Each line below must be reproduced exactly as it stands. Pictures stay out of the copy.

Exercise data:
'''

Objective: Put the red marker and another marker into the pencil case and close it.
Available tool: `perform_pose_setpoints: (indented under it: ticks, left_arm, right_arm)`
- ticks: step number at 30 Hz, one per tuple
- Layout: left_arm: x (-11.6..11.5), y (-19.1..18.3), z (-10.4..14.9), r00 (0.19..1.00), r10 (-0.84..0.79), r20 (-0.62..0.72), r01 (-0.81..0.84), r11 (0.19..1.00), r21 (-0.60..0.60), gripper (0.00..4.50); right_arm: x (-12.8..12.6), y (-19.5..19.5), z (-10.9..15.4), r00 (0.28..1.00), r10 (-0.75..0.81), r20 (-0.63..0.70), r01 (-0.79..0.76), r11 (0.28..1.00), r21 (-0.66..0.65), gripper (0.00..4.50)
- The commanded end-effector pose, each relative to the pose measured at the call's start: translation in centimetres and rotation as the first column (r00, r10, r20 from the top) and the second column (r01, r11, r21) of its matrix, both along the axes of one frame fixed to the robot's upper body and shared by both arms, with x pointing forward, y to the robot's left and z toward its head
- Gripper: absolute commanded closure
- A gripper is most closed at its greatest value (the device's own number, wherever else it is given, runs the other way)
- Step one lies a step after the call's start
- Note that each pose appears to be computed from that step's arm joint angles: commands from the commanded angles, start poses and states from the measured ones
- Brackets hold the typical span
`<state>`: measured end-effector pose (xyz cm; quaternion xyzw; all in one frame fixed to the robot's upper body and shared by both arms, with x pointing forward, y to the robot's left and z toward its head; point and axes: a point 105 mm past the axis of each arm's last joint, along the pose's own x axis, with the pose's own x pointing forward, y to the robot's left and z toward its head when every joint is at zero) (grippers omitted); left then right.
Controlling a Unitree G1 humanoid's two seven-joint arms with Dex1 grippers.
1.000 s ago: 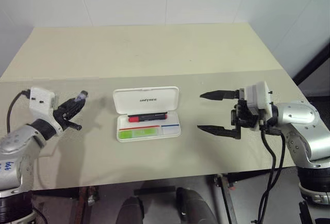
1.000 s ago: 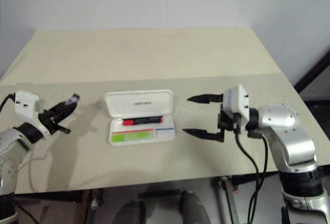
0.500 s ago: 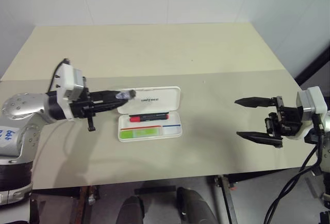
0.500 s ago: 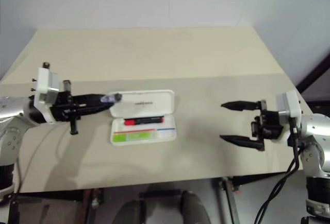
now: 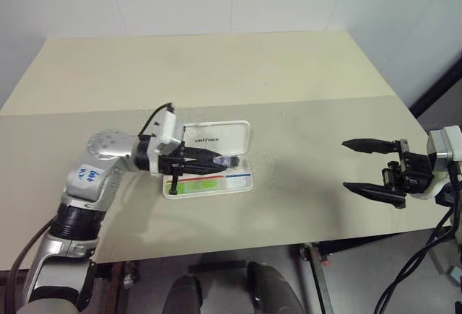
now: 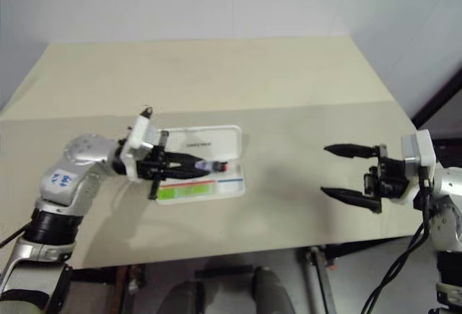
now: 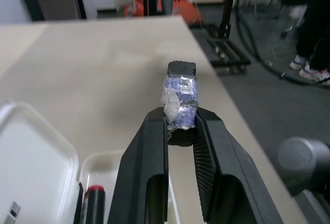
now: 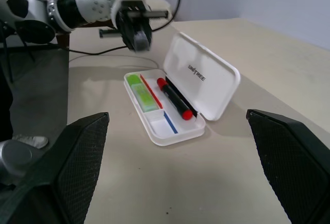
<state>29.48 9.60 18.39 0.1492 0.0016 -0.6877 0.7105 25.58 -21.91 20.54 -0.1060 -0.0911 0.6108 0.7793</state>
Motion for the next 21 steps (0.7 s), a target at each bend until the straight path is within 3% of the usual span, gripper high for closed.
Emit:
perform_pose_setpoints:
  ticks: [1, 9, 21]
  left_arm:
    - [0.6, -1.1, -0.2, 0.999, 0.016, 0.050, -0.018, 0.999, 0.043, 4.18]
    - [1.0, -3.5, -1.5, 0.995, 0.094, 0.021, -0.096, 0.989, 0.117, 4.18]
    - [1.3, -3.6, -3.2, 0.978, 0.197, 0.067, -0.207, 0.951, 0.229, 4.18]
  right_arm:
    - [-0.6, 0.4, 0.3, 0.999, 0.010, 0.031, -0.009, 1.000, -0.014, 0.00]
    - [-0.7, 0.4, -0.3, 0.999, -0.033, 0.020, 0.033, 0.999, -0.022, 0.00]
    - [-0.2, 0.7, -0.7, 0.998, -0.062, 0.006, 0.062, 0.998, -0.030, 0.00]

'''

Reply to the exercise:
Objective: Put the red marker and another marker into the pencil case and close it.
Available tool: `perform_pose_setpoints: (indented under it: ticks, left_arm, right_arm)`
- ticks: step number at 30 Hz, one per tuple
- Layout: left_arm: x (-11.6..11.5), y (-19.1..18.3), z (-10.4..14.9), r00 (0.19..1.00), r10 (-0.84..0.79), r20 (-0.62..0.72), r01 (-0.81..0.84), r11 (0.19..1.00), r21 (-0.60..0.60), gripper (0.00..4.50); right_arm: x (-12.8..12.6), y (-19.5..19.5), z (-10.9..15.4), r00 (0.28..1.00), r10 (-0.75..0.81), r20 (-0.63..0.70), r01 (-0.79..0.76), r11 (0.28..1.00), r21 (-0.66..0.65), gripper (0.00..4.50)
- The commanded end-effector pose, each relative to the pose measured at the call's start: translation in centimetres and rotation as the first column (r00, r10, r20 from the top) and the second column (r01, r11, r21) of its matrix, both along the axes of one frame fixed to the robot's upper body and shared by both arms, with x pointing forward, y to the robot's left and z toward its head
- Gripper: absolute commanded closure
- A gripper is most closed at its greatest value (the device's own number, wherever else it is given, runs the other way)
- Step one lies a step after the call's start
- Note that each pose appears to be computed from that step's arm joint angles: commands from the commanded angles, start poses and states from the measured ones
- Brackets hold the typical span
`<state>`: measured end-effector pose (xyz cm; quaternion xyzw; all in one frame fixed to the robot's upper body and shared by both arms, with x pointing forward, y to the robot's left and z toward its head; point and axes: a point 105 mm past the axis of each arm's last joint, along the pose's own x axis, with the pose's own x pointing forward, y to the robot's left and z toward its head when every joint is at zero) (grippers omitted); left then right.
Controlling a Unitree G1 humanoid's two seven-joint arms with Dex1 grippers.
1.000 s ago: 
1.000 s ago: 
0.500 s ago: 
0.500 s ago: 
now: 
now: 
now: 
now: 
<state>29.48 9.60 18.39 0.1492 0.0016 -0.6877 0.7105 25.58 -21.91 20.54 -0.1060 -0.0911 0.6108 0.7793</state>
Motion for the next 21 steps (0.7 s), a target at each bend until the straight path is within 3% of the usual span, gripper high for closed.
Emit:
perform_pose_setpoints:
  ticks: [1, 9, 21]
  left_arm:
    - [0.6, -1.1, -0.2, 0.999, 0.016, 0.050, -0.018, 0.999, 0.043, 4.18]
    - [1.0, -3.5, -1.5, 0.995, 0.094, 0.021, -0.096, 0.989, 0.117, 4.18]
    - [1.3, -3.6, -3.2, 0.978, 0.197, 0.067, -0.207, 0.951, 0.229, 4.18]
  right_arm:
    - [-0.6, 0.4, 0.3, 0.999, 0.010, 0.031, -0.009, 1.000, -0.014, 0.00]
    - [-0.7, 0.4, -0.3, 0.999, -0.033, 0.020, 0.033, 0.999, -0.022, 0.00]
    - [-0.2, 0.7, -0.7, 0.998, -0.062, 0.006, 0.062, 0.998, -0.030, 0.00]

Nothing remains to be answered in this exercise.